Shortly after the announcement, Cheong Wa Dae expressed regret over Moon’s resignation.
“President Park said she feels regretful for (Moon that he) couldn’t make it to the parliamentary confirmation hearing,” presidential spokesman Min Kyung-wook said quoting Park as saying.
“The reason why we have confirmation hearings at the National Assembly is to verify (the nominees) and to represent the people’s decision.
“But from now on, I wish that the nominee could have a chance to give reasons for issues misunderstood so that their families don’t have to suffer from pain and live with dishonour for their entire lives,” the president was quoted by Min.
Moon’s withdrawal came two weeks after he was nominated by President Park. Moon, a retired journalist, has been under fire over controversial remarks he made on the 1910-45 Japanese rule of the Korean Peninsula and comfort women. In a speech delivered at a church in 2011, Moon said Japan’s 1910-45 colonial rule of the Korean Peninsula and the division of the country was God’s will.
Despite mounting criticism both from the ruling and opposition parties, Moon had taken a firm stand.
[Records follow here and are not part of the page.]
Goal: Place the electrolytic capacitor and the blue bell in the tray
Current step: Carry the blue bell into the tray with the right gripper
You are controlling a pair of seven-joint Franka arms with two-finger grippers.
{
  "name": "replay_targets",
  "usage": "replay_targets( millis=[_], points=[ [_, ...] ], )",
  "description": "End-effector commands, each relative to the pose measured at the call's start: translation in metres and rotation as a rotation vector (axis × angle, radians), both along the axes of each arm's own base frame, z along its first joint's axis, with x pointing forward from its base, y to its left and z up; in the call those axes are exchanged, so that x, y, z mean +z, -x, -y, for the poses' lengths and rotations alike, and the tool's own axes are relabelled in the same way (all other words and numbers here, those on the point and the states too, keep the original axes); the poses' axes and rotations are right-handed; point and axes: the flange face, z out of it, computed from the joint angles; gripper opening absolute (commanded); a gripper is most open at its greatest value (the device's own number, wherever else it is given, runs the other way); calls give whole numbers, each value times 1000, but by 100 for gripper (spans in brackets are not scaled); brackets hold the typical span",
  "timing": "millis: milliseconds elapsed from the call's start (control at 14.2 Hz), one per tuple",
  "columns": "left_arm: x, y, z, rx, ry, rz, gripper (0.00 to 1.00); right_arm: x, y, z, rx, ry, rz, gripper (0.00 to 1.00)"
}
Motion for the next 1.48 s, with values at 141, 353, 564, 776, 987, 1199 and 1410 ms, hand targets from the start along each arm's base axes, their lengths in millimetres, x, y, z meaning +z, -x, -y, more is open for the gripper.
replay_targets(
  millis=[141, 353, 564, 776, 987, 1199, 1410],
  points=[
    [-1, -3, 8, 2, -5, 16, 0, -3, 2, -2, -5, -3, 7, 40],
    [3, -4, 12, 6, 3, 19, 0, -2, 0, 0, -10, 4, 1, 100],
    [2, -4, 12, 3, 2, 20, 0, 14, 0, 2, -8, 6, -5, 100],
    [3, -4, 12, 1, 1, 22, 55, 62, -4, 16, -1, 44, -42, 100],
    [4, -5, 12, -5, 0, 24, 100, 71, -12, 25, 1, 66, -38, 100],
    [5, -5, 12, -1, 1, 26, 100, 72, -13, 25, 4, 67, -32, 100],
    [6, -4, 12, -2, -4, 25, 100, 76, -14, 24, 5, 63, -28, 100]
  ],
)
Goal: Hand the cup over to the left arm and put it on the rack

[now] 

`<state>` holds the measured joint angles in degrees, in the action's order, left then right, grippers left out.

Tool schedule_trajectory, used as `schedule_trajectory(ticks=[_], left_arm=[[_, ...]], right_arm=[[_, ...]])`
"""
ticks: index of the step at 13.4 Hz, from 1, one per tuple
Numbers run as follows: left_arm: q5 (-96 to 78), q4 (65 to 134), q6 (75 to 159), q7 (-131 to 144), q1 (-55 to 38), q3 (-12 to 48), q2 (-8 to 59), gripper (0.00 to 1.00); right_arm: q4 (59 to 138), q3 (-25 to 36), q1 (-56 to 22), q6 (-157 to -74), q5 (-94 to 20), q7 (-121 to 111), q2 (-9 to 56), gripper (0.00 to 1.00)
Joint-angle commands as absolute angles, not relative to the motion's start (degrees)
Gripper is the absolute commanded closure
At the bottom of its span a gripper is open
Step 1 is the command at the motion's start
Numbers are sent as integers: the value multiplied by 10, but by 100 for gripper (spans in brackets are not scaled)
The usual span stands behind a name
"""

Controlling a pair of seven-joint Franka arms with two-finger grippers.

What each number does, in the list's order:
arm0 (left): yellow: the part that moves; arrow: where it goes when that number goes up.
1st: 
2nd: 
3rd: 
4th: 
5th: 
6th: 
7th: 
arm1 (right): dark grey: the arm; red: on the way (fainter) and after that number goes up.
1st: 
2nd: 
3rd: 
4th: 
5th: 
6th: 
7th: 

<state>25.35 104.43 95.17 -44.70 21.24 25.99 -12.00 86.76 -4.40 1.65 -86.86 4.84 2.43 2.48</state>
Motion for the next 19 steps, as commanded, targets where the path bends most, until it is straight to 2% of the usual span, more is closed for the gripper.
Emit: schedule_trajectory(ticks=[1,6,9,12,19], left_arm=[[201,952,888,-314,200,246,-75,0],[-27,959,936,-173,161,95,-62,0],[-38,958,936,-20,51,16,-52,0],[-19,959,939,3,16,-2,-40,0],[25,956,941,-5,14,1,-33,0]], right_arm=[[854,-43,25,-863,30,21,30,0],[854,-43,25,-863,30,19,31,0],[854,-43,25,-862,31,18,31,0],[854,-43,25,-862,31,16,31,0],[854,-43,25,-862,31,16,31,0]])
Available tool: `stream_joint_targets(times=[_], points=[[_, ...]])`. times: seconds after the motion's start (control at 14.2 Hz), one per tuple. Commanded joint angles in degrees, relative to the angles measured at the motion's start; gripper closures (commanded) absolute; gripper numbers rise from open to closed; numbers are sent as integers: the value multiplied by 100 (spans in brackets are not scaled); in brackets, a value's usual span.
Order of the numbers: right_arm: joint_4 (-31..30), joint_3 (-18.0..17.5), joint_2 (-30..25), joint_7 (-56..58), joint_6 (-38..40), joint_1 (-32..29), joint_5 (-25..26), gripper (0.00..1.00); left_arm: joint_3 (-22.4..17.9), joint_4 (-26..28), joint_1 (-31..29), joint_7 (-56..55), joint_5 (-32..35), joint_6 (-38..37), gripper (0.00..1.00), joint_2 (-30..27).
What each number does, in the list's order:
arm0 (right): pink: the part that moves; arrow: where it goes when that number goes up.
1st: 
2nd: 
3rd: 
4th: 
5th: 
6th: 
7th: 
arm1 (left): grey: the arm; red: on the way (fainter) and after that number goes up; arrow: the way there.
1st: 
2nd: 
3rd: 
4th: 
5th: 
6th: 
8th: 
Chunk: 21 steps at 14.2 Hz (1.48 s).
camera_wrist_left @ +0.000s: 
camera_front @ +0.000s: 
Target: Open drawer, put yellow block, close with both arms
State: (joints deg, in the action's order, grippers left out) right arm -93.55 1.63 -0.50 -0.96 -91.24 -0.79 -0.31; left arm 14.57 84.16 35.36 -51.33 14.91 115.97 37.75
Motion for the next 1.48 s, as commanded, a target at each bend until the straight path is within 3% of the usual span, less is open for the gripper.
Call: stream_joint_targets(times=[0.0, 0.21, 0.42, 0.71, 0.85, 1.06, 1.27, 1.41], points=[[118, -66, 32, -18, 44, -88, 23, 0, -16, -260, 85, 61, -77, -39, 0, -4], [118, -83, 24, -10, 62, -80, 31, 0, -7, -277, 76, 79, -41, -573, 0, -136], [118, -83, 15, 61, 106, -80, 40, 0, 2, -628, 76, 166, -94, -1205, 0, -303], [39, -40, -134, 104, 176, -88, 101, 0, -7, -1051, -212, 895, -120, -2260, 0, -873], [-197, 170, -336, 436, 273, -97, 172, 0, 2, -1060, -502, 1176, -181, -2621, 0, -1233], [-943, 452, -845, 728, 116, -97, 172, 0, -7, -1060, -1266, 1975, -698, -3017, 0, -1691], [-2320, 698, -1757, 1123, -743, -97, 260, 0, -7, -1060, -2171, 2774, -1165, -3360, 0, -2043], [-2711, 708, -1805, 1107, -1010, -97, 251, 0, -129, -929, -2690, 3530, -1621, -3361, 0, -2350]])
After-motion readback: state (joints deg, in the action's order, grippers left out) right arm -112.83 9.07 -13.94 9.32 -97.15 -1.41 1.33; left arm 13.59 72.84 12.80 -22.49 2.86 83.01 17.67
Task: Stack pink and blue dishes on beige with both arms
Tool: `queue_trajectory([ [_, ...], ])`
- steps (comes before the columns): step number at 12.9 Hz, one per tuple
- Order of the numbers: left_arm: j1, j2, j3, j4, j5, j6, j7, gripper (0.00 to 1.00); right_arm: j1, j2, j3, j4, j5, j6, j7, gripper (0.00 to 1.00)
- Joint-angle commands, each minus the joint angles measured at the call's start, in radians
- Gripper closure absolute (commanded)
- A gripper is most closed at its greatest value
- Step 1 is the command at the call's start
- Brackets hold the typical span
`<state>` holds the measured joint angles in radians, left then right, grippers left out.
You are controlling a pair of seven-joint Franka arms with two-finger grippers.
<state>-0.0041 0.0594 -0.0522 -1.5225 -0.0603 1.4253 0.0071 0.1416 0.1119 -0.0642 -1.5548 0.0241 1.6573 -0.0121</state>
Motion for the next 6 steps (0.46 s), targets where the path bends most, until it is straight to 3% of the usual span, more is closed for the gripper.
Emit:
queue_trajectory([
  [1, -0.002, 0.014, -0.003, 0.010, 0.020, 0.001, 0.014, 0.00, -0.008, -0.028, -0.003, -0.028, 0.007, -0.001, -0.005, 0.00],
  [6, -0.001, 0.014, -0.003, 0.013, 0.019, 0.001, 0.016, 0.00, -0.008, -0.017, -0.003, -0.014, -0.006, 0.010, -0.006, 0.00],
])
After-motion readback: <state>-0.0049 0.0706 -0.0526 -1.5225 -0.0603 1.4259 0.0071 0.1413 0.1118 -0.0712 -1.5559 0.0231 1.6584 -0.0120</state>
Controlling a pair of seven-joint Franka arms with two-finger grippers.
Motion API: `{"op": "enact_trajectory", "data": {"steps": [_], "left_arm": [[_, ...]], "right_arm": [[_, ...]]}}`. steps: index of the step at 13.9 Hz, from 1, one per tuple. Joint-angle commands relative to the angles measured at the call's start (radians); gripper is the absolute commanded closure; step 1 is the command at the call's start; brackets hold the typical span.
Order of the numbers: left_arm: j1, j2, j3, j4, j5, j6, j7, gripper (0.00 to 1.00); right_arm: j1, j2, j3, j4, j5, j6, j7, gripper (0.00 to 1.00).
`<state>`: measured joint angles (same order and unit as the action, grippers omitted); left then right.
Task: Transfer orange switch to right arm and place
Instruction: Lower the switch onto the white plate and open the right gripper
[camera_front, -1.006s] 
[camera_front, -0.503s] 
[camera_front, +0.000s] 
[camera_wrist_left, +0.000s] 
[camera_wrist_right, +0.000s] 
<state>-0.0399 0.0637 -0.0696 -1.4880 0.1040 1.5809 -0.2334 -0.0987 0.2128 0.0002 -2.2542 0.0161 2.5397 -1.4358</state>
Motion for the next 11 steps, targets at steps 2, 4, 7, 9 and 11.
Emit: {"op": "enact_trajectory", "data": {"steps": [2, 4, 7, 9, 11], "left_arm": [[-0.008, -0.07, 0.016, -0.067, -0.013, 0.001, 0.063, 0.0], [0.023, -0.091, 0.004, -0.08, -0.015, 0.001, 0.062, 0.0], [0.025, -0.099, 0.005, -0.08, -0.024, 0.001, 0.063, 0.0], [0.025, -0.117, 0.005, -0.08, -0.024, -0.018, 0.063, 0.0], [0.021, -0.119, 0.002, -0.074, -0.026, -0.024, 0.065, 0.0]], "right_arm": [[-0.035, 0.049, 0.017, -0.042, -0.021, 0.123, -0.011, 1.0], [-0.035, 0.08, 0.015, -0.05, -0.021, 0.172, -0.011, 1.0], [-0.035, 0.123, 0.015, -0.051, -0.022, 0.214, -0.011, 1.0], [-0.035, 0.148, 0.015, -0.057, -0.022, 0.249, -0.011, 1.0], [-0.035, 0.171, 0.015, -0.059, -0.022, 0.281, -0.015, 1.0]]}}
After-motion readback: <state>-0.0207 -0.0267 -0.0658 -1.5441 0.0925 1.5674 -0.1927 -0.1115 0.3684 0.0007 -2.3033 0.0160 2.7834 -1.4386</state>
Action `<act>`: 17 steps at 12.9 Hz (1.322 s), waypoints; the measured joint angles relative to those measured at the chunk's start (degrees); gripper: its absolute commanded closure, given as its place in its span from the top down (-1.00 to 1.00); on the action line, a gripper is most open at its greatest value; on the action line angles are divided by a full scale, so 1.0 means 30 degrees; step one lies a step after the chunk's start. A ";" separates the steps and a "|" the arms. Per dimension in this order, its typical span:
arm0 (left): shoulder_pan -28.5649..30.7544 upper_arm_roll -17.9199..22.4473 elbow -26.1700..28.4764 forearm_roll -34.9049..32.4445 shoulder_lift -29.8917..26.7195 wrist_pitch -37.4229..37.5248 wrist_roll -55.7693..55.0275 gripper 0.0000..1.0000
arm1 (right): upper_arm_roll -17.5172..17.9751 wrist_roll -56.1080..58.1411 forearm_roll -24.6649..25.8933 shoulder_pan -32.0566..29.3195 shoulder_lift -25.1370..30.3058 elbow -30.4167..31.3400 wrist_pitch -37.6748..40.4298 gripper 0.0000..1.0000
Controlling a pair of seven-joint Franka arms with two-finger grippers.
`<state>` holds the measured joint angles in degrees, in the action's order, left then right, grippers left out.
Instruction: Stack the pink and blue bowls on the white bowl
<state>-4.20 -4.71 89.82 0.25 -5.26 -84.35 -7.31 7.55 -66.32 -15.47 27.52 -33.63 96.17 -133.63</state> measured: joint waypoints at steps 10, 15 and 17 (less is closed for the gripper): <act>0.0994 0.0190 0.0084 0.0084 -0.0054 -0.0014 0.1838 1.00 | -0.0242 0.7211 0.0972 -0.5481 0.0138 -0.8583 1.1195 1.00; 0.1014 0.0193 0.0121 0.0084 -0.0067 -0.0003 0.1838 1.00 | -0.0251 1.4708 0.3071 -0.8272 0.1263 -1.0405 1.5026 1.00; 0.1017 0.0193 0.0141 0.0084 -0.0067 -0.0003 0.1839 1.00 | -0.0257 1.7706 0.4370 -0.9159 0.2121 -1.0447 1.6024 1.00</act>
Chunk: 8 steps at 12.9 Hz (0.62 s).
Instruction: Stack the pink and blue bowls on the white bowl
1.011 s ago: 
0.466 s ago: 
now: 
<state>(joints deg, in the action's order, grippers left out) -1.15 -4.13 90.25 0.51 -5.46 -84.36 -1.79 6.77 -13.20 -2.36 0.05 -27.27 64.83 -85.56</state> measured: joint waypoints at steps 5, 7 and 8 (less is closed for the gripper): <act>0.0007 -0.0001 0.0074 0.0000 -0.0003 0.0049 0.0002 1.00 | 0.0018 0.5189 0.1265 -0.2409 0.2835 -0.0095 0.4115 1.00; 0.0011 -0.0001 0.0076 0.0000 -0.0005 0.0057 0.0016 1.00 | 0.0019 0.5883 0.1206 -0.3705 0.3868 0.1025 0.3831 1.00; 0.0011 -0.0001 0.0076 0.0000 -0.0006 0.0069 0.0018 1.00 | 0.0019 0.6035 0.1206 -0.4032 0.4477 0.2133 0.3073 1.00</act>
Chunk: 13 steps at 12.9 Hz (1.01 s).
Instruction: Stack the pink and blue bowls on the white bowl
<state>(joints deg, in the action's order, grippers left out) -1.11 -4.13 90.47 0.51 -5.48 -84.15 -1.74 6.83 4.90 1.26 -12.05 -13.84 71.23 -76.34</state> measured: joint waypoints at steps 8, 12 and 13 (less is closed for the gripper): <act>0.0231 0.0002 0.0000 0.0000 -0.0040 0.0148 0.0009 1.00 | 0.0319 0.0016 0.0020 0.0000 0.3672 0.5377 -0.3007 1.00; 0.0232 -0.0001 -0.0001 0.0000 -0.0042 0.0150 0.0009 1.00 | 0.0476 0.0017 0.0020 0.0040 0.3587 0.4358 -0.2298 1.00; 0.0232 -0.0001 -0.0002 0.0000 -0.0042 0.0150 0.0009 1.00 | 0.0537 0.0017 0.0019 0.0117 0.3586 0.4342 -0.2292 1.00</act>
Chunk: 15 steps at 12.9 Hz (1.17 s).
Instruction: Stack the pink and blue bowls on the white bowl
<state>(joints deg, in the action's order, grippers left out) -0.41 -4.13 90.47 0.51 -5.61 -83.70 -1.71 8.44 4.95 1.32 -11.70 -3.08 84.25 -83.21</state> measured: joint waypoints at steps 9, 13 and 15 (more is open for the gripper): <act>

Some observers said that Moon was seen as attempting to recover his reputation by undergoing the parliamentary confirmation hearing.
Under mounting political pressure to abandon the former reporter, the president had said she would decide whether to submit the government’s motion to seek parliamentary approval for the PM nominee, after her trip to Central Asian nations. She returned on Saturday but remained mute.
Reports quoting multiple sources say that Cheong Wa Dae may have attempted to convince Moon to voluntarily withdraw his nomination, instead. Park was seen as delaying her decision because she did not want to be seen as admitting that it was her fault to appoint Moon.
The appointment fiasco is widely expected to deal another serious blow to Park despite her efforts to overturn angry public sentiment after the Sewol disaster. Moon was Park’s second nominee for the post. The former star prosecutor Ahn Dae-hee dropped his nomination last month after being struck by spiraling allegations that he received favors from his prosecutorial network.